Reading the wikipedia html output, I have found that EditPage.php produce "+" has the value for wpEditToken. This token seens supposedly random, to stop spammers to fill the wikipedia with viagra links. But It don't seems much random to me, on all computers I have tested, it seems constant to "+"
Is that a code bug, or maybe misconfiguration on the wikipedia guys?.
Un saludo.
Tei escribió:
Reading the wikipedia html output, I have found that EditPage.php produce "+" has the value for wpEditToken. This token seens supposedly random, to stop spammers to fill the wikipedia with viagra links. But It don't seems much random to me, on all computers I have tested, it seems constant to "+"
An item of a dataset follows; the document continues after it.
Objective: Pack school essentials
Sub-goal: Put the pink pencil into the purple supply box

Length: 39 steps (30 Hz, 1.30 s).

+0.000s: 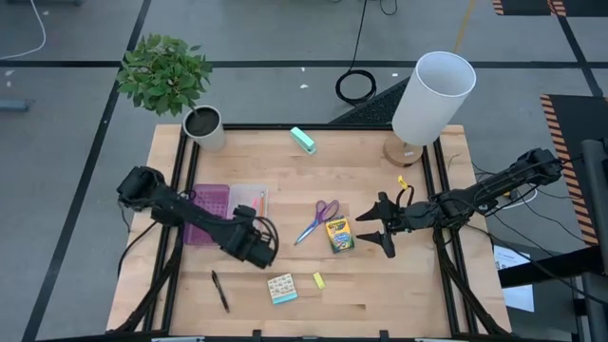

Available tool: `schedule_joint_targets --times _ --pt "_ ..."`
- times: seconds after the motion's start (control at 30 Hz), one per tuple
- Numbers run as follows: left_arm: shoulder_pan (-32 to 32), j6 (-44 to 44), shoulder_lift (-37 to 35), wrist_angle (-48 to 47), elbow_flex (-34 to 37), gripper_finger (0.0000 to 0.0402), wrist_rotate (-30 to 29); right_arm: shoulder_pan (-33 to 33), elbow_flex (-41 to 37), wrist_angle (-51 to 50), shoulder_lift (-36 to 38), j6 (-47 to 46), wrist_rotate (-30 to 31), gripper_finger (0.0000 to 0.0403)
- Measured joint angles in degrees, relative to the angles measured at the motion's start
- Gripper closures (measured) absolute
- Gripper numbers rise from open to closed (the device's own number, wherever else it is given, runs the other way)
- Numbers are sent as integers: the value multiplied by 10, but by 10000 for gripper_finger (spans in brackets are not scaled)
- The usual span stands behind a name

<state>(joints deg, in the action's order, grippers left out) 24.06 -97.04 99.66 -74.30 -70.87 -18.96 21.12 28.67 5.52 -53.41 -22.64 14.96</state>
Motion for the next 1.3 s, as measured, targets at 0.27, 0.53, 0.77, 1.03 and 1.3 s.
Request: schedule_joint_targets --times 0.27,0.53,0.77,1.03,1.3 --pt "-38 42 0 14 0 376 3 0 0 0 0 9 -1 152" --pt "-48 56 0 16 0 376 8 0 0 0 0 9 -2 152" --pt "-74 94 0 17 0 376 9 0 0 0 0 9 -2 152" --pt "-80 117 0 57 0 373 8 0 0 1 0 14 -2 152" --pt "-80 134 0 83 0 309 6 0 0 2 0 33 -2 152"
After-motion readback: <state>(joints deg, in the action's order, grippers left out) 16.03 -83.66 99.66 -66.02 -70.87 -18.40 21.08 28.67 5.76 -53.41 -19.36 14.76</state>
Is that a code bug, or maybe misconfiguration on the wikipedia guys?.
Un saludo.
It is always the same for anonymous users. It does change for logged in users, which prevent a third party site to edit by redirecting a logged-in user. Additionally, bots mishandling those characters will be unable to post.
There was recently another thread about $wpEditToken
On Thu, Sep 25, 2008 at 4:39 AM, Tei oscar.vives@gmail.com wrote:
Reading the wikipedia html output, I have found that EditPage.php produce "+" has the value for wpEditToken. This token seens supposedly random, to stop spammers to fill the wikipedia with viagra links. But It don't seems much random to me, on all computers I have tested, it seems constant to "+"
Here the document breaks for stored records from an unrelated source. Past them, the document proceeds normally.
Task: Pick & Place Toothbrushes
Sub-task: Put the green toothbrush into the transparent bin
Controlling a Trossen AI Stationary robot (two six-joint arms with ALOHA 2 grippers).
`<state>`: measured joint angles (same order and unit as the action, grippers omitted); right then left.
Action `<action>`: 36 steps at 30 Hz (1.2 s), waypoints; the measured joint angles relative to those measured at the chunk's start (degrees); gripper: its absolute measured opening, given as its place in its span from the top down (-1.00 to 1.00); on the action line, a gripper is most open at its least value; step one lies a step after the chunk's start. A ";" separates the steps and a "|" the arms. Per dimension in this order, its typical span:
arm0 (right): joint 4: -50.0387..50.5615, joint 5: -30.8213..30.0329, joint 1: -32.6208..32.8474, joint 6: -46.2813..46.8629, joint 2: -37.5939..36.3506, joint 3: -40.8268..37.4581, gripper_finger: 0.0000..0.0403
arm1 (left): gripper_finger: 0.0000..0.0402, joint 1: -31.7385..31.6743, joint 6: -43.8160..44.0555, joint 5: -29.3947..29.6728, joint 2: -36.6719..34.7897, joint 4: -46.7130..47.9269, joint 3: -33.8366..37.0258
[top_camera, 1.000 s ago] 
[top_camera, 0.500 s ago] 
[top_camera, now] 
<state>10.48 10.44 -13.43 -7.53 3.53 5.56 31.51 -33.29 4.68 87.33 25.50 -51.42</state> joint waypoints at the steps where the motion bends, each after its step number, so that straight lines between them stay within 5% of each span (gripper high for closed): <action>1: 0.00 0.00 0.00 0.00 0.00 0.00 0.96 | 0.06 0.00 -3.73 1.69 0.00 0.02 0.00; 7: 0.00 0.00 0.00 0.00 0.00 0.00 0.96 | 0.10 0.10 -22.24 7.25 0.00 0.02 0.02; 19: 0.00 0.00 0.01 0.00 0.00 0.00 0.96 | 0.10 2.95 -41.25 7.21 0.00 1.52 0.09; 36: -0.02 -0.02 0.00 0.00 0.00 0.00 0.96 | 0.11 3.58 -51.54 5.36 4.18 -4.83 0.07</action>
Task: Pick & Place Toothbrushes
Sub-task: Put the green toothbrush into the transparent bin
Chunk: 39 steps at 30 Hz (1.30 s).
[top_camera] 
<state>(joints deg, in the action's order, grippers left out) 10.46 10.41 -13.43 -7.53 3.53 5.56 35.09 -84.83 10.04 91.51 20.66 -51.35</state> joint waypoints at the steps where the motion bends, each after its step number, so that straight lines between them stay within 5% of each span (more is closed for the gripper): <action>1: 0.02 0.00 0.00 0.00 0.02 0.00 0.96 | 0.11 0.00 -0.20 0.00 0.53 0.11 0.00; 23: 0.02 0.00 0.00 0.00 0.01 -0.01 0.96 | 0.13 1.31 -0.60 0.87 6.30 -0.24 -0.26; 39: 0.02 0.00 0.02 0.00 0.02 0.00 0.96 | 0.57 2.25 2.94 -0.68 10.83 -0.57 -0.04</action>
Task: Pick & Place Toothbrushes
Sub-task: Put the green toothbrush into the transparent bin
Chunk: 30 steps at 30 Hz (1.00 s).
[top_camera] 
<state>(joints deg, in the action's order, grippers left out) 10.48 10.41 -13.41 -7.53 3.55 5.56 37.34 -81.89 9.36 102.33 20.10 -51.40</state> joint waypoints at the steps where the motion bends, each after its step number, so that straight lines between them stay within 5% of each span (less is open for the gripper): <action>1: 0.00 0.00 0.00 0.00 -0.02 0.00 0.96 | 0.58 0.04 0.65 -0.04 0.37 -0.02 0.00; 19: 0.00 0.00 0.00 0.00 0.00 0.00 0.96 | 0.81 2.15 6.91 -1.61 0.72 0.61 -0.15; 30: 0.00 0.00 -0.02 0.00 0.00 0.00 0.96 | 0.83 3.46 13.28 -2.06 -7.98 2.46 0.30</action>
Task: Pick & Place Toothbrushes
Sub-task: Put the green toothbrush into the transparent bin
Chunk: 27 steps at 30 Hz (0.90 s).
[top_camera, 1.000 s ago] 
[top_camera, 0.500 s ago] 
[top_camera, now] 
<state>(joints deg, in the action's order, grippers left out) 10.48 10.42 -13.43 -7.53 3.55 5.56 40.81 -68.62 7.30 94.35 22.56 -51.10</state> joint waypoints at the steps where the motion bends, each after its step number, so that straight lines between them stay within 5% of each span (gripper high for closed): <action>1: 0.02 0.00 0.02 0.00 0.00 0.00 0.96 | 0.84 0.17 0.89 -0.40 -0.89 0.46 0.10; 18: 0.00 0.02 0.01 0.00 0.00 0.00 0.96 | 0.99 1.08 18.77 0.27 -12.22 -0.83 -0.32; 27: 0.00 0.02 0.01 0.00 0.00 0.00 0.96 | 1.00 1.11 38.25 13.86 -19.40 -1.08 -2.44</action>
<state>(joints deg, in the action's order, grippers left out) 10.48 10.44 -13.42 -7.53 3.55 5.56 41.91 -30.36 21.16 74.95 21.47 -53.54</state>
Is that a code bug, or maybe misconfiguration on the wikipedia guys?.
My recollection is that it was a way to detect edits that were passing through certain broken proxies, which would silently corrupt the edit form data. By adding some content to the edit token that these proxies would corrupt as well, the edits would be rejected, while others would be unaffected. Apparently "+" will trigger this particular bug in these particular proxies, so it will prevent randomly screwing up pages in some cases. The source code/revision log should have more info.
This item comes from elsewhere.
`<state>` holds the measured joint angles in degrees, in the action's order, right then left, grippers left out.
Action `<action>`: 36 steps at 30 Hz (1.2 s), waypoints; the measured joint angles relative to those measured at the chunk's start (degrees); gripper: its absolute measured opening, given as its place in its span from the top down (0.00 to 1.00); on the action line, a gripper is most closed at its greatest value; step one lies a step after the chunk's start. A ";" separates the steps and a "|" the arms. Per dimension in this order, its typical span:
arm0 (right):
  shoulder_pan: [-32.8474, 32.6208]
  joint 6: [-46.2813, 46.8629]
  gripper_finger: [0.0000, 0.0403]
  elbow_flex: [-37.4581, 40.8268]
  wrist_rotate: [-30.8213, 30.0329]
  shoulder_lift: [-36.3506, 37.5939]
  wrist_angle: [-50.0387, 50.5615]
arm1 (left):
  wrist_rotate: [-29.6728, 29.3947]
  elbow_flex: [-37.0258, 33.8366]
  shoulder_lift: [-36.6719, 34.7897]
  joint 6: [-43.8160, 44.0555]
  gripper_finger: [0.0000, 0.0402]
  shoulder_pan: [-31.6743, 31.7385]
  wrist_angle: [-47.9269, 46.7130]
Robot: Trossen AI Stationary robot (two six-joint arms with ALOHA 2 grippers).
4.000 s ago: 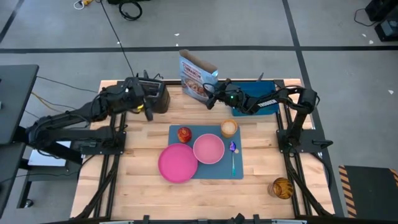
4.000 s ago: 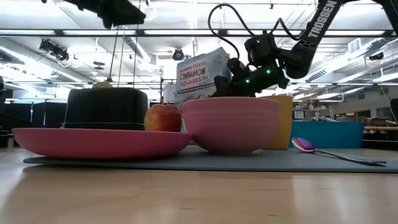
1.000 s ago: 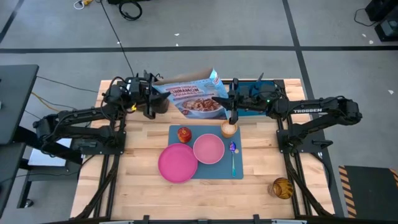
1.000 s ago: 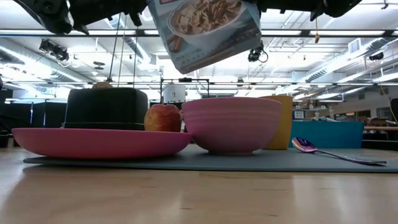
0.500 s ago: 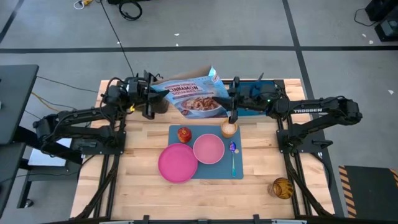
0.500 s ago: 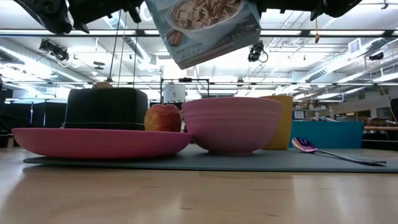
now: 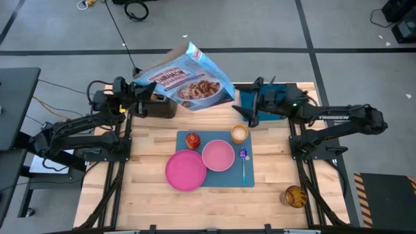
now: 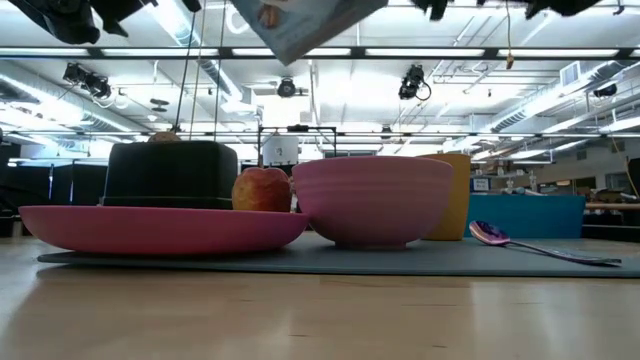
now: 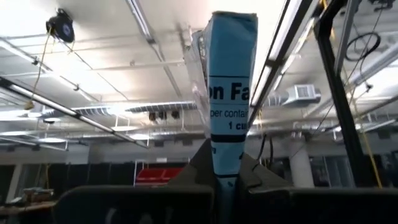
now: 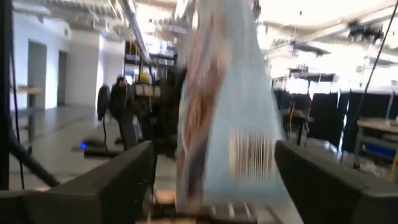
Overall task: Arrange a breakfast setting
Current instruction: Pour the cereal into the pink bowl
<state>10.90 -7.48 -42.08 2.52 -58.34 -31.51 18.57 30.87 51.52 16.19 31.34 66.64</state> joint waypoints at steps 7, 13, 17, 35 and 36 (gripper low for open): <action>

On Fri, Sep 26, 2008 at 1:50 AM, Aryeh Gregor Simetrical+wikilist@gmail.com wrote:
On Thu, Sep 25, 2008 at 4:39 AM, Tei oscar.vives@gmail.com wrote:
Reading the wikipedia html output, I have found that EditPage.php produce "+" has the value for wpEditToken. This token seens supposedly random, to stop spammers to fill the wikipedia with viagra links. But It don't seems much random to me, on all computers I have tested, it seems constant to "+"
Is that a code bug, or maybe misconfiguration on the wikipedia guys?.
My recollection is that it was a way to detect edits that were passing through certain broken proxies, which would silently corrupt the edit form data. By adding some content to the edit token that these proxies would corrupt as well, the edits would be rejected, while others would be unaffected. Apparently "+" will trigger this particular bug in these particular proxies, so it will prevent randomly screwing up pages in some cases. The source code/revision log should have more info.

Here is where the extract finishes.